I have attached a file, also containing some comments.
Take a look and tell me what you think

Thanks for your time


----------



## RSpecianjr (Jan 20, 2010)

Hey Roamvehawk,

Sorry for the delay, I've this server i've been working on has been giving me issues and has been consuming most my time... 

I've attached a worksheet with a macro/form in it. Hopefully its what you are trying to get done. Heres the just of it:

When someone clicks on a cell that has "Booked" in it, then it will pull up the form with the following customer information:

Name, Amount of Deposit, Date of Deposit and Telephone number.

If in column H the cell is "Available" or is empty, nothing happens.

If the user switches it to "Booked", the form pops up and the user can input the information.

There are three choices on the form. Okay, Clear All, and Cancel.

Okay submits the information so you can pull it up later. Clear All, clears the information for that showcase. Cancel makes no changes and closes out of the form.

There is only two worksheets in the Workbook. One for tracking the inputted information from the forms, and the main sheet with the showcases on it.

Let me know if this is what your looking for. It is a very simplistic form and you could probably benefit from a bit more functionality... For instance a calendar for the Date of Deposit, or limiting the fields for telephone number and amount of deposit to Numbers only. I just don't have the time at the moment.

Hope this helps,

Robert Specian Jr.


----------



## Roamvehawk (May 28, 2010)

Hell Robert and thanks a lot for the help.

I have just checked your work. It sure is close to what I imagined.
I think I can start editing stuff like the calendar etc.
There only one thing that got me...
When I "select all" or select whole row, or select whole column,
I get a "run time error 13 - type mismatch"

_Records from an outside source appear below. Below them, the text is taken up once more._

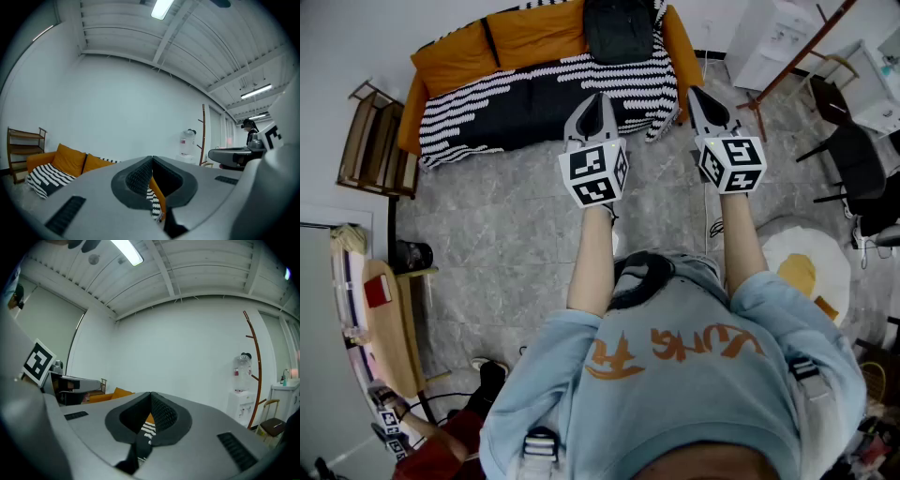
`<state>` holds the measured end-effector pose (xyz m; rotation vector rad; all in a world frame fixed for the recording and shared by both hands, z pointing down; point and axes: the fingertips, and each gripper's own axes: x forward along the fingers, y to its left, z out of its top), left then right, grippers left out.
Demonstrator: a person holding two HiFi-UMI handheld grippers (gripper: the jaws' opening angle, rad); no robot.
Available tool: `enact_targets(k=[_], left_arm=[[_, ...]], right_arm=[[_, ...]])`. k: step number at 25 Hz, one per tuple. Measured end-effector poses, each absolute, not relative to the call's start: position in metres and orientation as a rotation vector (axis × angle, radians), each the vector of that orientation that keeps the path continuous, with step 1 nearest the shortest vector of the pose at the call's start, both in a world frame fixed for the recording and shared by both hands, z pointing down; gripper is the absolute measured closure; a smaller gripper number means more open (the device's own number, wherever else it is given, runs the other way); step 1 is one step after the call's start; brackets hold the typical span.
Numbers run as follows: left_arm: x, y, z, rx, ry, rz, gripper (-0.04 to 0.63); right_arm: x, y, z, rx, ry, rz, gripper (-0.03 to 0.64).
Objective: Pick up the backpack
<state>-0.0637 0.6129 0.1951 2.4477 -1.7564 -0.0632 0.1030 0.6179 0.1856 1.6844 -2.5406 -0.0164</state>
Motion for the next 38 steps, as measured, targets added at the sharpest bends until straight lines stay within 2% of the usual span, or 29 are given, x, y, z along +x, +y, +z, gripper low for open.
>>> enact_targets(k=[20, 38], left_arm=[[-0.066, 0.61, 0.221, 2.402, -1.72, -0.059, 0.575], [-0.102, 0.6, 0.223, 2.359, -1.743, -0.1, 0.575]], right_arm=[[0.118, 0.619, 0.198, 1.725, -2.474, 0.045, 0.618], [0.088, 0.613, 0.199, 1.669, -2.476, 0.02, 0.618]])
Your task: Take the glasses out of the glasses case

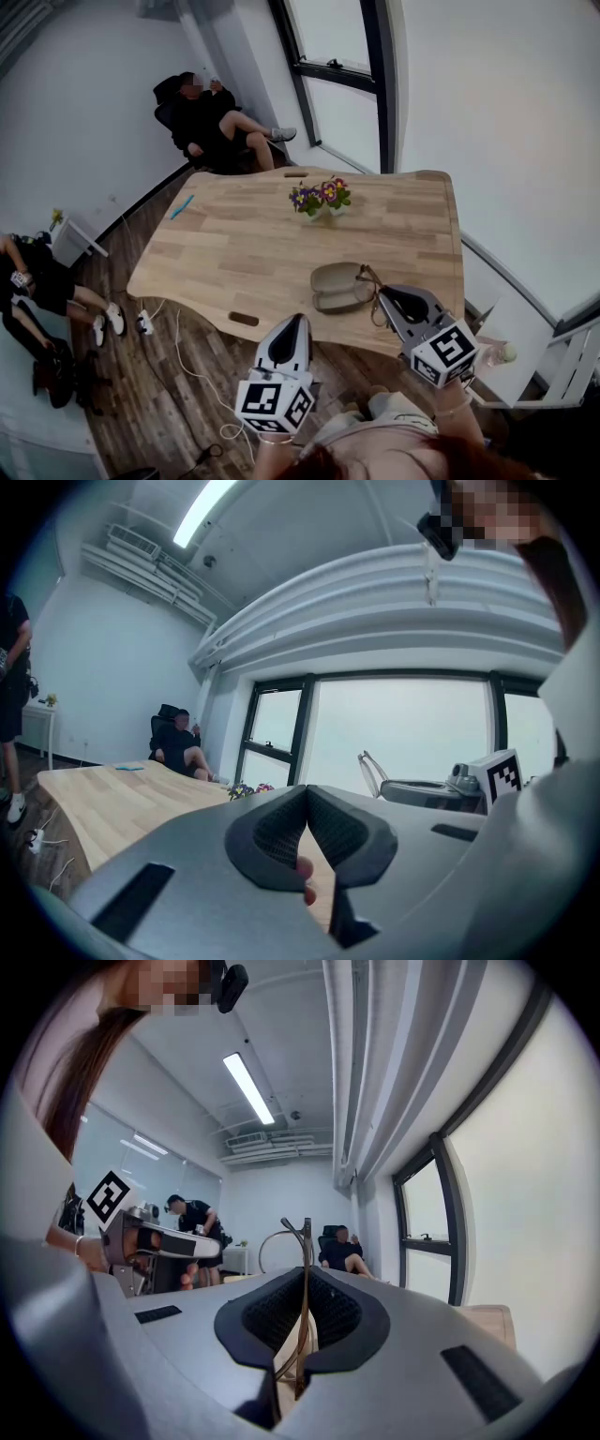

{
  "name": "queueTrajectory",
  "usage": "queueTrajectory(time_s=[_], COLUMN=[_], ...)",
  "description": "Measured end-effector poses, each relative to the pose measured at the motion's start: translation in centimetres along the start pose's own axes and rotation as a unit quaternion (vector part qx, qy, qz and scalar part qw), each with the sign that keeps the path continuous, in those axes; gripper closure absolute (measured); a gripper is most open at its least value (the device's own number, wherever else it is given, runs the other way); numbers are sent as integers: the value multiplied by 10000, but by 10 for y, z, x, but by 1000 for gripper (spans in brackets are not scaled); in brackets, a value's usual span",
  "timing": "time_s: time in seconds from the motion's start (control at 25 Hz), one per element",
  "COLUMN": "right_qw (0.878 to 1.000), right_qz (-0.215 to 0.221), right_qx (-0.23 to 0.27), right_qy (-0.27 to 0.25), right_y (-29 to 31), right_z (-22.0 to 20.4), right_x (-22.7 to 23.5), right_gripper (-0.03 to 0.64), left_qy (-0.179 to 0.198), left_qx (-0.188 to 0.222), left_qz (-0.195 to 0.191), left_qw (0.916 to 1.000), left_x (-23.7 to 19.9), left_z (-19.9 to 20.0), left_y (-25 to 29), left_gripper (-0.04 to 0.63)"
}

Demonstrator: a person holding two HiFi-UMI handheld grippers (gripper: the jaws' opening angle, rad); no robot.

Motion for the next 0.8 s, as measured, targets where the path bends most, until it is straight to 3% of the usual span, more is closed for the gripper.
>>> queueTrajectory(time_s=[0.8], right_qw=[9994], right_qz=[-324], right_qx=[-18], right_qy=[-74], right_y=[0], right_z=[4], right_x=[-22], right_gripper=[604], left_qy=[-31], left_qx=[60], left_qz=[-284], left_qw=[9996], left_x=[-23], left_z=[0], left_y=[-8], left_gripper=[594])
Point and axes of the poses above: the fingertips, and each gripper's own axes: y forward along the fingers, x to its right, z out of its top, the point moved 10 cm from there along -y, backward along the fingers, and after that the axes turned 7 degrees about -x, right-handed, at the moved point
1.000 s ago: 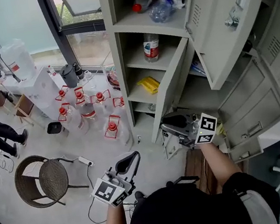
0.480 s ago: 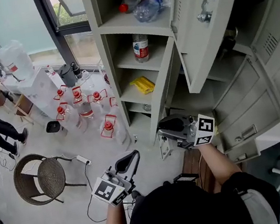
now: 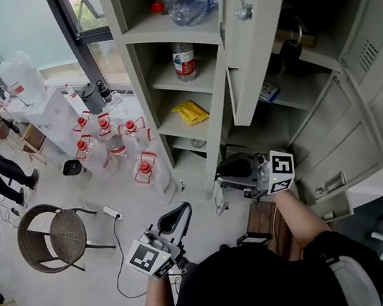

Any Ideas on how to correct this??

Also is it possible to move the sold items on "sheet 2" ?

Thanks again


----------



## RSpecianjr (Jan 20, 2010)

Hey Roamvehawk, 

Are booked items considered sold? I added another column with a validation for sold or not sold. This will determine whether it gets moved over or not. I also Added the second Worksheet for Sold Items and fixed the error 13 that you were getting.

Let me know if this is what your looking for. = )

Regards,

Robert Specian Jr.


----------



## Roamvehawk (May 28, 2010)

Very nice work Robert!!

Its a very nice template you gave me, to start personalizing in the Greek version...

I hope I will be able to understand some of the VB and make some changes

Thank you!!


----------



## RSpecianjr (Jan 20, 2010)

Thanks Roamvehawk!

There are a few different bits of code. There is code under each:

Worksheet 1 object
worksheet 2 object
Userform object

If you need any other help just let us know!

Regards,

Robert Specian Jr.


----------



## neekstylez (Jul 28, 2010)

Just wanted to say thanks as I was able to use this as well!


----------



## RSpecianjr (Jan 20, 2010)

Your welcome neekstylez. If you have any problems adjusting it to your needs let us know and we can fix it right up.

Regards,

Robert D. Specian Jr.


----------